▶ [WORK INSTRUCTIONS]
Print, word for word, every line from the beginning of the listing up to and including the line with "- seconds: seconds". Pictures are to be excluded.

━━ PROVIDED DATA

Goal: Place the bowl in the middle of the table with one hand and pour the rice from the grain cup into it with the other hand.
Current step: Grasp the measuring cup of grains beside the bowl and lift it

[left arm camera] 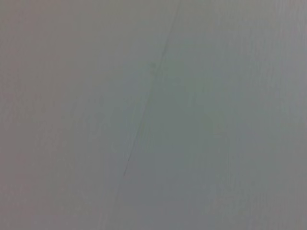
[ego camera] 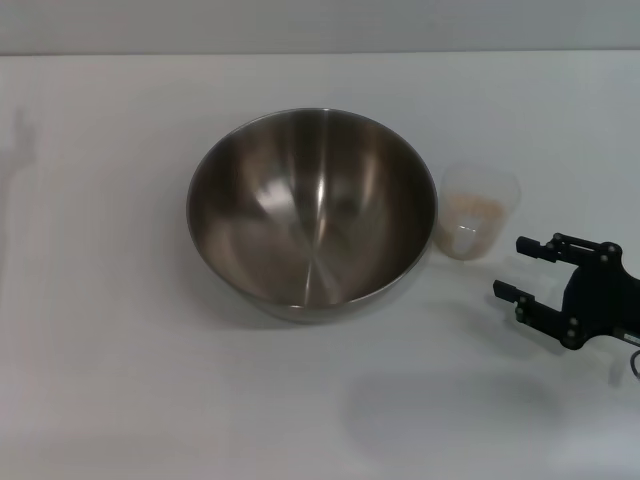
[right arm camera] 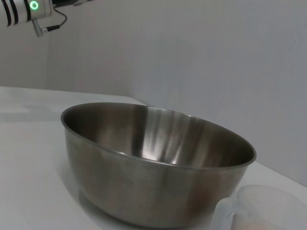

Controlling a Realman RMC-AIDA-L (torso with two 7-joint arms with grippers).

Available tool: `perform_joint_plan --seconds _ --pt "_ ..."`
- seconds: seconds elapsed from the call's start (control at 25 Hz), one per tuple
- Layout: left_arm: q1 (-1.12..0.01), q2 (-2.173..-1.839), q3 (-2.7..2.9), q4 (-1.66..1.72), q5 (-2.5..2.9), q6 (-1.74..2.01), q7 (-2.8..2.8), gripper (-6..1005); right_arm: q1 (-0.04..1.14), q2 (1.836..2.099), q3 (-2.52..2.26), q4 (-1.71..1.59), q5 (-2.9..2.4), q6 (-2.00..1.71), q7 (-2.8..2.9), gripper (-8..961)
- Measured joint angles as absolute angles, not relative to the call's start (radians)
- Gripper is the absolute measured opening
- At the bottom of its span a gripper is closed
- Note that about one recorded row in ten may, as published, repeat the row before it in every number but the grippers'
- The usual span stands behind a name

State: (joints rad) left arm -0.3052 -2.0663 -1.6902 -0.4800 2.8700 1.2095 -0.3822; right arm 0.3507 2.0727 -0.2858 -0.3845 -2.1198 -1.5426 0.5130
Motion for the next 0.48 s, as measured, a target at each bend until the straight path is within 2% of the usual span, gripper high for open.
perform_joint_plan --seconds 0.48 --pt "-0.305 -2.066 -1.69 -0.48 2.87 1.236 -0.381 576 0.369 2.073 -0.287 -0.355 -2.119 -1.51 0.488 534"
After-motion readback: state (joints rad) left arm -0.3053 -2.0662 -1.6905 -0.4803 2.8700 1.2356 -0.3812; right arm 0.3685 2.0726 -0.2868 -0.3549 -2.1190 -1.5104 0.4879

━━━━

▶ [ANSWER BOX]
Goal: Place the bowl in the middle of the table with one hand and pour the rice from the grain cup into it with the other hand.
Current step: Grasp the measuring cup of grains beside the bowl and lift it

[left arm camera] 
[ego camera] 
[right arm camera] 

Controlling a Realman RMC-AIDA-L (torso with two 7-joint arms with grippers).

Available tool: `perform_joint_plan --seconds _ --pt "_ ..."`
- seconds: seconds elapsed from the call's start (control at 25 Hz), one per tuple

There is nothing more to add to the answer.